In fact, Lincoln was so good at wrestling that he was eventually inducted into the Wrestling Hall of Fame. The 16th president of the United States was skinny and lanky, standing six-foot-four-inches tall and weighing around 180lbs, but years of working manual labor as both a farmer in the Kentucky backwoods as well as a rail splitter helped forge a naturally strong specimen of a man who towered over any and all who stood beside him or dared to challenge him.
Before his untimely assassination at age 56 and prior to his career as a lawyer Lincoln excelled at wrestling. Having come from a poor upbringing, Lincoln managed to do a 180 – he became a wrestler, a lawyer and then the president, leading the nation through the American Civil War, preserving the union, abolishing slavery and much more; completing a lot during his four years as president.
Not only did Lincoln ‘win’ the American Civil War, but according to historians, Honest Abe also won 299 out of 300 wrestling matches in 12 years. This man did not do things by halves.
Putting the local bully in his place
Abraham Lincoln, as a 21 year old in 1830, was the wrestling champion of his county in Illinois. It was around this time he ended up having a match with a man called Jack Armstrong, and Honest Abe became a hometown hero.
The future president was working as a clerk at a store in New Salem when the town’s bullies, known as the Clary’s Grove Boys, came by. The group was bragging about how no one could beat their champion wrestler, Jack Armstrong, so they were eager to get Lincoln to agree to a fight since he had such an impressive reputation. Lincoln agreed to the match, and the entire town turned out to watch the fight.
The townsfolk had grown tired of Jack Armstrong, leader of New Salem’s mischievous Clary’s Grove Boys. The gang were known for their mean-spirited pranks, and would force any newcomer into a barrel, nail it shut, and roll it down a hill. They were bullies.
Lincoln won decisively when, after losing his temper when Armstrong began fouling him, he slammed Armstrong to the ground and knocked him out.
Ironically, the two became friends afterwards, and Lincoln defended Armstrong in a court case a few years later
Lincoln only lost one fight
“We can only find one recorded defeat of Lincoln in 12 years,” said Bob Dellinger, director emeritus of the National Wrestling Hall of Fame in Stillwater, Oklahoma. “He was undoubtedly the roughest and toughest of all the wrestling presidents.”

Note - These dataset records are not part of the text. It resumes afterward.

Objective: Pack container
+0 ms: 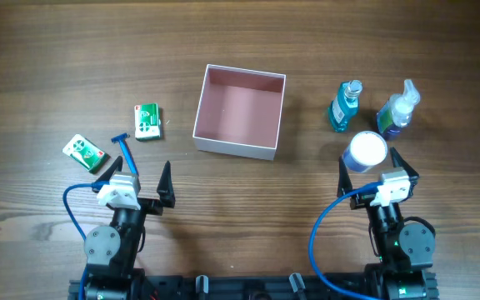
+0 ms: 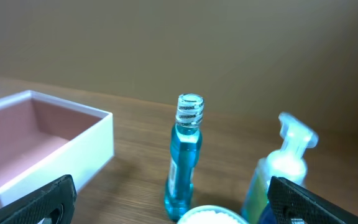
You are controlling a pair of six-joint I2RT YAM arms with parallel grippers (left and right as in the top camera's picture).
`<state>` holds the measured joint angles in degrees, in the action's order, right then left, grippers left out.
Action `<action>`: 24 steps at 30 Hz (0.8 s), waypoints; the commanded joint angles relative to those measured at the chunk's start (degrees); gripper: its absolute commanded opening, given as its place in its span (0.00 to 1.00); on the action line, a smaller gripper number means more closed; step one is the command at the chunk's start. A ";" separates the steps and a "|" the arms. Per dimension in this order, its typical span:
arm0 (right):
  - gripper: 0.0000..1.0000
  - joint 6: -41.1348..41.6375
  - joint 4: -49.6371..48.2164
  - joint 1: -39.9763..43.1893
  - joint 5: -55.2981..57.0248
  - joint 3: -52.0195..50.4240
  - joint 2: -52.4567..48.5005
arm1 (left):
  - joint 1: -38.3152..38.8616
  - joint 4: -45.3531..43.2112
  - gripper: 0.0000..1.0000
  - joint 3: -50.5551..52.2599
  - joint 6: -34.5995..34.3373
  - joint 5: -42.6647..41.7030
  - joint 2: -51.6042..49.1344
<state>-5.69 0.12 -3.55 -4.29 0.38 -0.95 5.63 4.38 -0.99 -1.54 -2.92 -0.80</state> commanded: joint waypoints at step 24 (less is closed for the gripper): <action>1.00 6.71 38.40 0.13 -4.76 51.04 -45.46 | 0.26 31.08 1.00 -41.75 -12.44 -0.28 -40.02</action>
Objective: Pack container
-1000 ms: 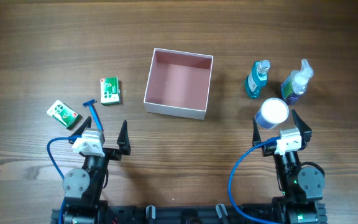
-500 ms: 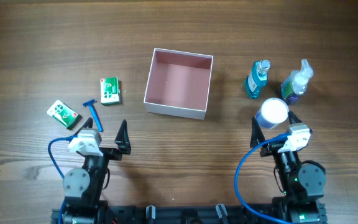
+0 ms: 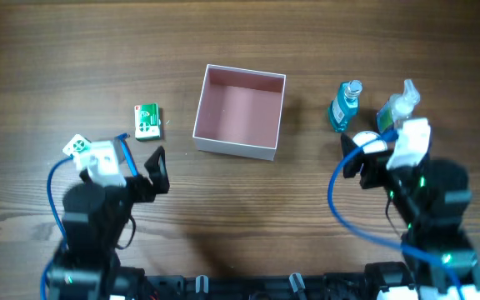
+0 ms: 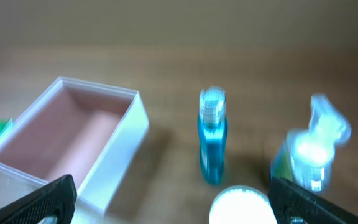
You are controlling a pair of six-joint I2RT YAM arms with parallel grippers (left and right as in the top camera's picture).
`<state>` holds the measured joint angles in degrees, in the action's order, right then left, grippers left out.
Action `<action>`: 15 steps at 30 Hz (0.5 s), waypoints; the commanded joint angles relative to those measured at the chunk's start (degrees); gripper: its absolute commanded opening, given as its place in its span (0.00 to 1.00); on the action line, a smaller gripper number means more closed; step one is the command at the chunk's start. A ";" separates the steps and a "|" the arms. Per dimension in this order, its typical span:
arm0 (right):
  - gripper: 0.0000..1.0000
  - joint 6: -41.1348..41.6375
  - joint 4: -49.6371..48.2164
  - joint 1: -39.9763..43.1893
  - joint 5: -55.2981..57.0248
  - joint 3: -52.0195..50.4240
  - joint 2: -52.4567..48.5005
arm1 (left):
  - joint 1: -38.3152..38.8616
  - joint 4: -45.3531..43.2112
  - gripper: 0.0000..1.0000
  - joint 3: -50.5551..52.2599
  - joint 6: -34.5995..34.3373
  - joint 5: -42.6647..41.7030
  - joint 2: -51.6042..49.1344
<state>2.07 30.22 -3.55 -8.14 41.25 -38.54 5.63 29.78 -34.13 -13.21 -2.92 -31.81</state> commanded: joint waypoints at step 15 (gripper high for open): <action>0.04 -0.42 17.86 -0.98 -11.02 20.00 -21.73 | 0.26 21.49 0.79 -22.25 -0.76 -6.47 -28.13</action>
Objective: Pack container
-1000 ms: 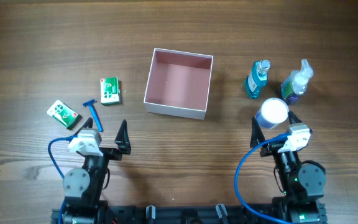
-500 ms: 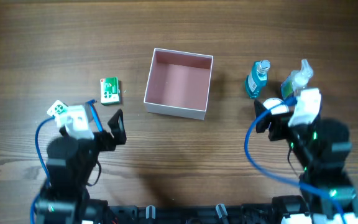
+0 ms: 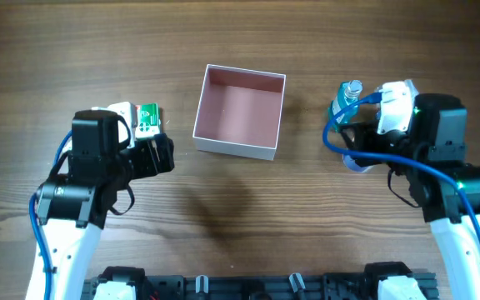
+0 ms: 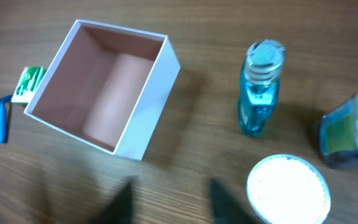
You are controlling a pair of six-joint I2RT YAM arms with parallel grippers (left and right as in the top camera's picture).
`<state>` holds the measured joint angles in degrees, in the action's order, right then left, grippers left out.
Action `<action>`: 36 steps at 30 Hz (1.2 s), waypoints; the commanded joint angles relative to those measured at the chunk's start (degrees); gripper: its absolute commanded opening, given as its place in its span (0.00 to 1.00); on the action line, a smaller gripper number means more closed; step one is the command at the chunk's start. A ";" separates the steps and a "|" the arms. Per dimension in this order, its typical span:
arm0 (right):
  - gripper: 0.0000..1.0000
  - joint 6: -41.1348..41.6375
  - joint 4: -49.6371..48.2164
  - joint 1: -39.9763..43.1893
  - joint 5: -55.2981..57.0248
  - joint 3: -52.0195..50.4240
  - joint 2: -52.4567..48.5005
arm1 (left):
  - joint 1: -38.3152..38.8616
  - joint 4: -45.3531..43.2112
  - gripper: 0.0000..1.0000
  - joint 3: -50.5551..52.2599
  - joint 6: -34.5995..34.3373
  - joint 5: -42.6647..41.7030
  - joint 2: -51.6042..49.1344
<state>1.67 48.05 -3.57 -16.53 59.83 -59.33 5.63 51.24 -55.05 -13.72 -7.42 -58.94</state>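
The open white box with a pink inside (image 3: 238,112) stands mid-table and shows again as the box (image 4: 104,93) in the right wrist view. My right gripper (image 4: 173,208) hangs open and blurred above bare wood, between the box and a white jar lid (image 4: 286,186). A blue mouthwash bottle (image 4: 260,87) stands behind the jar, a soap bottle (image 4: 356,130) at the right edge. My left gripper (image 3: 152,156) looks open beside a green packet (image 3: 147,117). A blue razor (image 4: 3,118) lies further left.
Both arms are raised over the table and cover much of what lies under them in the overhead view. A second green packet just shows at the left edge of the right wrist view. Wood stretches in front of the box.
Both arms stand higher and further out over the table. The right wrist camera now looks steeply down on the box, bottles and jar. Nothing on the table has moved.
Both arms first rested low at the table's front edge, grippers open, the right one just behind the white jar. They then rose, and now the left one is over the packets and razor and the right one over the bottles. Nothing has been taken hold of.
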 commanded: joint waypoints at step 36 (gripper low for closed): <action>0.04 4.94 -8.13 -25.51 11.30 6.58 -34.45 | 0.26 -1.70 0.26 -1.33 -0.28 -1.97 -2.69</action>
<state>5.85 38.98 -28.95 -8.93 65.67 -92.90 5.63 49.74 -55.16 -14.09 -8.51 -61.34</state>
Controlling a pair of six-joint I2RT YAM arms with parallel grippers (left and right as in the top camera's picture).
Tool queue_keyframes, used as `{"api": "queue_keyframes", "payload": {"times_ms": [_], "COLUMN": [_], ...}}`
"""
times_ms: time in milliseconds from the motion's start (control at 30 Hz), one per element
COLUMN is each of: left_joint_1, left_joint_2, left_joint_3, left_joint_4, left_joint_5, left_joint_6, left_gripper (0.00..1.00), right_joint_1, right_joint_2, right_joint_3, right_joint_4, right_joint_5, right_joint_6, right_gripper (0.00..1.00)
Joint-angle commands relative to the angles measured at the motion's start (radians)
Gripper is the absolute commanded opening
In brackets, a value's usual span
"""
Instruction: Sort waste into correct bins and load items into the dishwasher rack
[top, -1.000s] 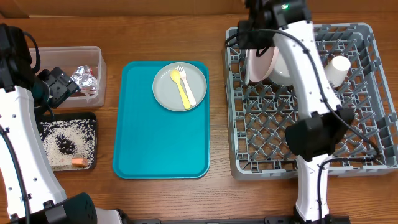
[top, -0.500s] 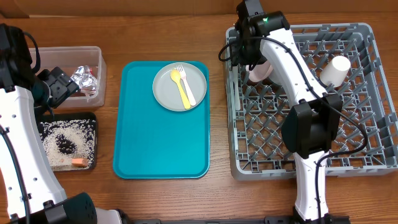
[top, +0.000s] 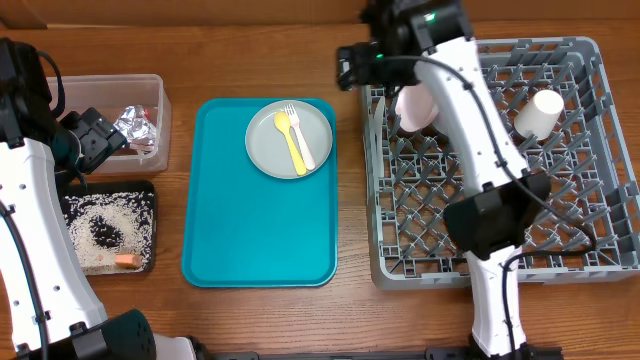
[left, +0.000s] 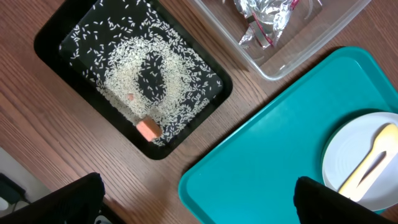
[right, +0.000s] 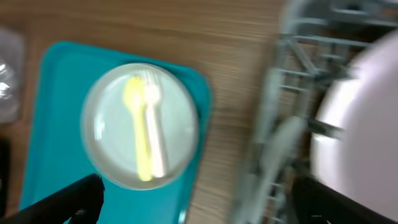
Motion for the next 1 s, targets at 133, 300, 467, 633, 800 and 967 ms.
{"api": "queue_keyframes", "payload": {"times_ms": [133, 300, 467, 633, 800, 967], "left_joint_1": [0.0, 0.0, 0.0, 0.0, 0.0, 0.0], "left_joint_2": [-0.002, -0.002, -0.002, -0.002, -0.002, -0.002], "left_joint_3": [-0.005, -0.005, -0.005, -0.005, -0.005, -0.005], "left_joint_4": [0.001, 0.001, 0.001, 0.001, 0.001, 0.001], "left_joint_5": [-0.017, -0.017, -0.017, -0.017, -0.017, -0.017], "left_joint_6": [0.019, 0.019, 0.019, 0.019, 0.019, 0.019], "left_gripper": [1.0, 1.0, 1.0, 1.0, 1.0, 1.0], "right_joint_1": [0.14, 0.185, 0.211, 0.216, 0.216, 0.219], "right_joint_2": [0.005, 0.005, 0.005, 0.008, 0.023, 0.053], "right_joint_3": [-0.179, -0.33, -0.457, -0.556, -0.596, -0.596], "right_joint_4": [0.163, 0.313, 0.453, 0.56, 0.607, 0.618], "right_joint_5": [-0.049, 0.021, 0.035, 0.088, 0.088, 0.087], "right_joint_6": [-0.014, 0.052, 0.06, 0.077, 0.077, 0.093], "right_gripper": [0.99, 0.91, 0.86, 0.79, 0.75, 0.68]}}
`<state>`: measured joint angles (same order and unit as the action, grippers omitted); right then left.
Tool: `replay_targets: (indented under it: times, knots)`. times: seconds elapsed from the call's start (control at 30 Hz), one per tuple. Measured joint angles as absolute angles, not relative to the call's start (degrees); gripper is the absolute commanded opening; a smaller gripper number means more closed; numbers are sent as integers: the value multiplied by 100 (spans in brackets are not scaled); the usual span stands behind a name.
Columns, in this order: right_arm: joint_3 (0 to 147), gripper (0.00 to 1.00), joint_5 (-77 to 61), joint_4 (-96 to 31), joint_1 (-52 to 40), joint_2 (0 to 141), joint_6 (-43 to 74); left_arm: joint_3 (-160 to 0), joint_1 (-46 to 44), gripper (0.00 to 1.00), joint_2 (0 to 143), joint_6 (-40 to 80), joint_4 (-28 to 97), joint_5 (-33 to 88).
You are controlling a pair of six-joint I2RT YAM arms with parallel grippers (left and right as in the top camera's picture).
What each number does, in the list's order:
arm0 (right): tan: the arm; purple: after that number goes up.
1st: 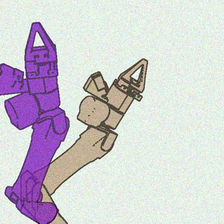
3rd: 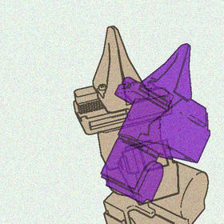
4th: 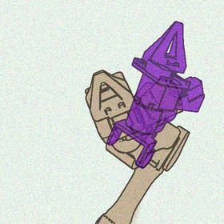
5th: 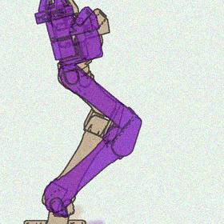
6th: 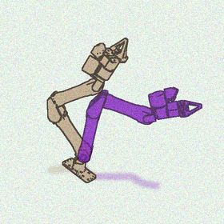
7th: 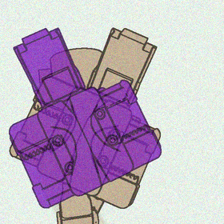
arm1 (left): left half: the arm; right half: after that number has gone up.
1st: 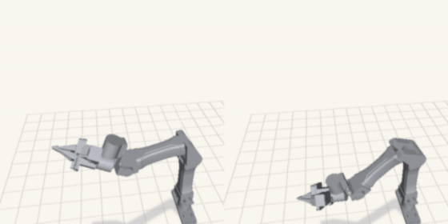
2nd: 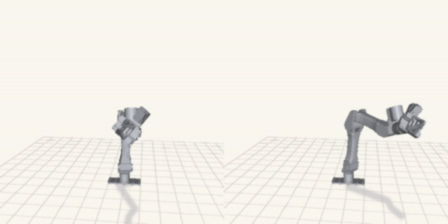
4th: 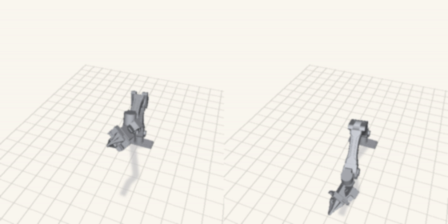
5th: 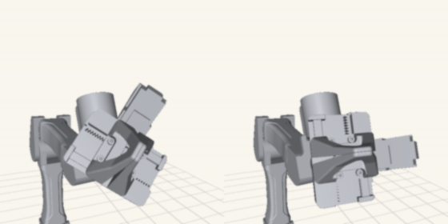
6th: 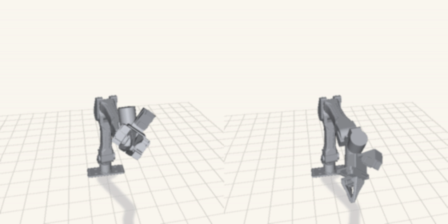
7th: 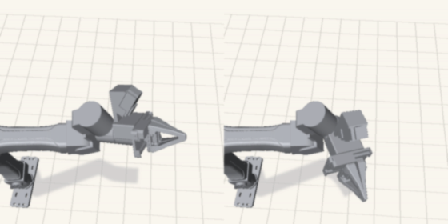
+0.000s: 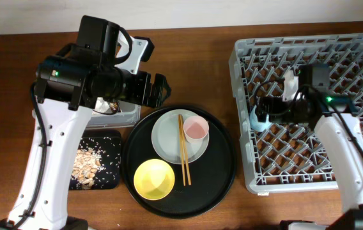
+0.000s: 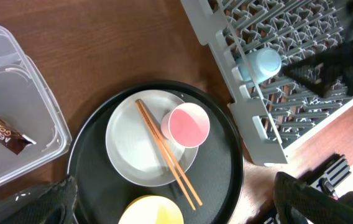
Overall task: Sort waste into correct bins and load items into the dishwasher rack
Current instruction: 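Place the blue cup upside down in the rack with the right gripper, then grasp the pink cup with the left gripper and lift it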
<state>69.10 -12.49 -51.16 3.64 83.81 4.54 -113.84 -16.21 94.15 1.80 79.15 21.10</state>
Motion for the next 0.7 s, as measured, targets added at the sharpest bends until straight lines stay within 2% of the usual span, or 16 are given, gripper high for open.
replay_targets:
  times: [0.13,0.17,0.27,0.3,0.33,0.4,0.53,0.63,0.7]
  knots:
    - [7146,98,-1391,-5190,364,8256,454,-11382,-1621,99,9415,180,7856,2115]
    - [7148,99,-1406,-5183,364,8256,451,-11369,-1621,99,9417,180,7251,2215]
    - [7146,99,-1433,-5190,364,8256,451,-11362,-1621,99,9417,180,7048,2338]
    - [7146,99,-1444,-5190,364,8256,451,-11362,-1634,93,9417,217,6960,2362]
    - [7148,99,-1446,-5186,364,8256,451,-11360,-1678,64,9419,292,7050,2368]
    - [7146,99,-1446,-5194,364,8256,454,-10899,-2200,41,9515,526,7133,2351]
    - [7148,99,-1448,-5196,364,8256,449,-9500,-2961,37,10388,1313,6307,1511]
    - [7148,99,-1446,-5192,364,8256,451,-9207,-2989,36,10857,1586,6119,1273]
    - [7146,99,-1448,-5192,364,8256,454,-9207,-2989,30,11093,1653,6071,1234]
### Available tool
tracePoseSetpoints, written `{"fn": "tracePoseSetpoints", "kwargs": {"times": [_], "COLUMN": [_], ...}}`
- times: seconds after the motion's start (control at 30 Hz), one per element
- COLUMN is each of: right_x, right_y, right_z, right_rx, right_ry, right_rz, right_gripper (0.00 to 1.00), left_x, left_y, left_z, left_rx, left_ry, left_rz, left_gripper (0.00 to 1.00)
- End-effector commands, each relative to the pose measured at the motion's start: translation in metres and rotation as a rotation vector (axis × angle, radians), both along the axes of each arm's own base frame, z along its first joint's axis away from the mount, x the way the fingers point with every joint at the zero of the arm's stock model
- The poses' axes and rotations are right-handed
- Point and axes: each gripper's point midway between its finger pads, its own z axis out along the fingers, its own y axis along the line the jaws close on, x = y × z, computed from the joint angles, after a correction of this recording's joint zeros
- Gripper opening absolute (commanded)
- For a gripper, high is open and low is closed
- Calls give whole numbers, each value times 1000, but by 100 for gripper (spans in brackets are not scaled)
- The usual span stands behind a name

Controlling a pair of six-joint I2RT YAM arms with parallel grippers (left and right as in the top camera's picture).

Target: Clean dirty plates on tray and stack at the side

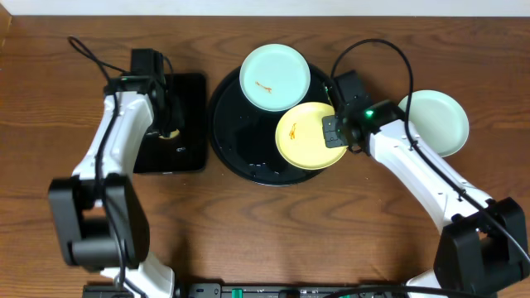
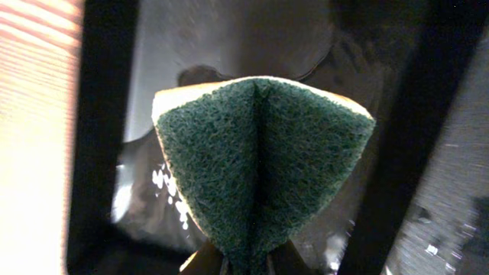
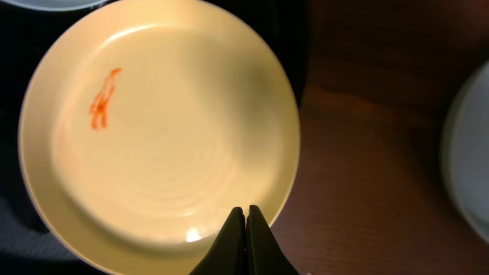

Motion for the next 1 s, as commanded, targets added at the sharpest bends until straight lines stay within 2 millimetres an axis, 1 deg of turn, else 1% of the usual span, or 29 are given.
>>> {"fn": "tracePoseSetpoints", "kwargs": {"times": [0.0,0.07,0.17,0.27,0.43,0.5,0.57,0.6,0.73,0.77,0.8,0.83,0.97], "right_x": [3,5,3,0,-4,-5,-6,-5,-3,-3,-2,-2,-2], "right_y": [-19,-27,-32,-37,-30,-29,-30,-31,-28,-28,-28,-28,-28], "right_z": [-4,-6,-16,-33,-58,-66,-71,-71,-71,-71,-70,-70,-70], "right_rx": [41,65,98,118,144,144,144,144,154,154,155,155,156], "right_ry": [34,47,89,143,218,240,253,253,244,243,241,241,238], "right_rz": [-73,-94,-97,-114,-107,-123,-140,-141,-137,-136,-136,-136,-135], "right_gripper": [9,17,20,21,29,29,28,26,12,11,7,1,1], "left_x": [2,0,-3,-6,-7,-8,-8,-8,-8,-8,-8,-8,-8], "left_y": [0,-2,-7,-8,-8,-8,-8,-8,-8,-8,-8,-8,-8], "left_z": [24,27,25,22,22,21,21,21,21,21,21,21,21], "left_rx": [7,2,-15,-15,-15,-15,-15,-15,-15,-15,-15,-15,-15], "left_ry": [-53,-54,-38,-26,-23,-20,-19,-18,-18,-18,-18,-18,-17], "left_rz": [-7,-12,-21,-24,-24,-24,-24,-24,-24,-24,-24,-24,-24], "left_gripper": [8,8,8,8,8,8,8,8,8,8,8,8,8]}}
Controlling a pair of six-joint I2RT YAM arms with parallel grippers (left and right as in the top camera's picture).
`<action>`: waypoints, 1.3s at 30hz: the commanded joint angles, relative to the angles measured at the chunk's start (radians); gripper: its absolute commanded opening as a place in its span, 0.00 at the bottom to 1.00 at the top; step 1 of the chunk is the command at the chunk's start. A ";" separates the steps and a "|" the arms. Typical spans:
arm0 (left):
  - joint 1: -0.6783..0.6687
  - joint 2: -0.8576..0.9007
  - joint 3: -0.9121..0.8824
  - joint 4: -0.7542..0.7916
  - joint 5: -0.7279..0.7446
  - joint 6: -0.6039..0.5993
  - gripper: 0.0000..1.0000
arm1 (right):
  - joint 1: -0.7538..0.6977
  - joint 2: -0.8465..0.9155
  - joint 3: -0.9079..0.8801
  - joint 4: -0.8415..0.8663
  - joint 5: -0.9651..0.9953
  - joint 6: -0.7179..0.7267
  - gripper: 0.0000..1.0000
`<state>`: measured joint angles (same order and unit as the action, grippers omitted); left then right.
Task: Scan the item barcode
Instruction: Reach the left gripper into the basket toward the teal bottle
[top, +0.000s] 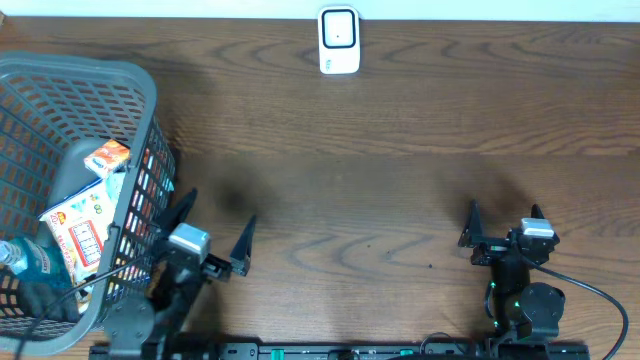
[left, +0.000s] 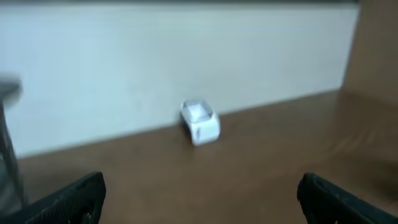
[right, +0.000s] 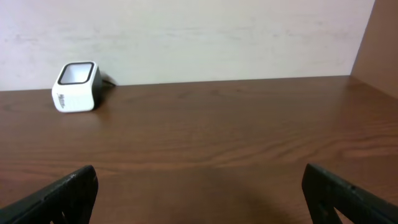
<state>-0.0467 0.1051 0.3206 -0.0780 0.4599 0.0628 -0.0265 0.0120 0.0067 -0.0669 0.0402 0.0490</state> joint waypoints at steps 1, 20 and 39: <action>0.000 0.097 0.150 0.004 0.053 -0.036 0.98 | 0.002 -0.005 -0.001 -0.004 0.002 0.006 0.99; 0.000 0.874 1.286 -0.911 -0.294 0.012 0.98 | 0.002 -0.005 -0.001 -0.004 0.002 0.006 0.99; 0.626 0.999 1.220 -1.139 -0.772 -0.476 0.98 | 0.002 -0.005 -0.001 -0.004 0.002 0.006 0.99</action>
<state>0.4789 1.0863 1.5745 -1.2228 -0.3393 -0.3534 -0.0265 0.0120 0.0067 -0.0673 0.0406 0.0490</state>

Lincoln was nearly impossible to beat. According to historians who have researched the win/loss record of Lincoln, he has only one confirmed loss in allegedly more than 300 matches over the course of 12 years.
That sole loss came at the hands of Pvt. Lorenzo Dow Thompson, the St. Clair wrestling champion whom Lincoln met when he was a Captain during the Black Hawk War. Upon hearing of Thompson’s wrestling skills, Lincoln was certain in his own ability and as confident as ever, he set up a match between himself and the private when both of their regiments had down time from fighting.
Unfortunately, much like how Armstrong underestimated Lincoln, Lincoln underestimated Thompson. Shockingly, Lincoln for the first time in his career was thrown out of the ring and lost the match.
Other Wrestling Presidents
Of course, Lincoln’s wrestling exploits were not anything like the flamboyant professional wrestling we think of now, or even the organized athletics of high school or college wrestling, but regardless he was a man to be feared back in the day.
As it turns out, Abraham Lincoln wasn’t the only head of state with a respectable athletic past. He joined the ranks of past presidents like George Washington, who mastered the British collar and elbow style wrestling, and William Taft – a two-time undergraduate champ at Yale. Lincoln was neither the first nor last president to enjoy success in the wrestling arena. Other presidents that dabbled into the wrestling arts were Andrew Jackson, Zachary Taylor, Ulysses S. Grant, Chester A. Arthur and Theodore Roosevelt.
But Lincoln was certainly the best of them all.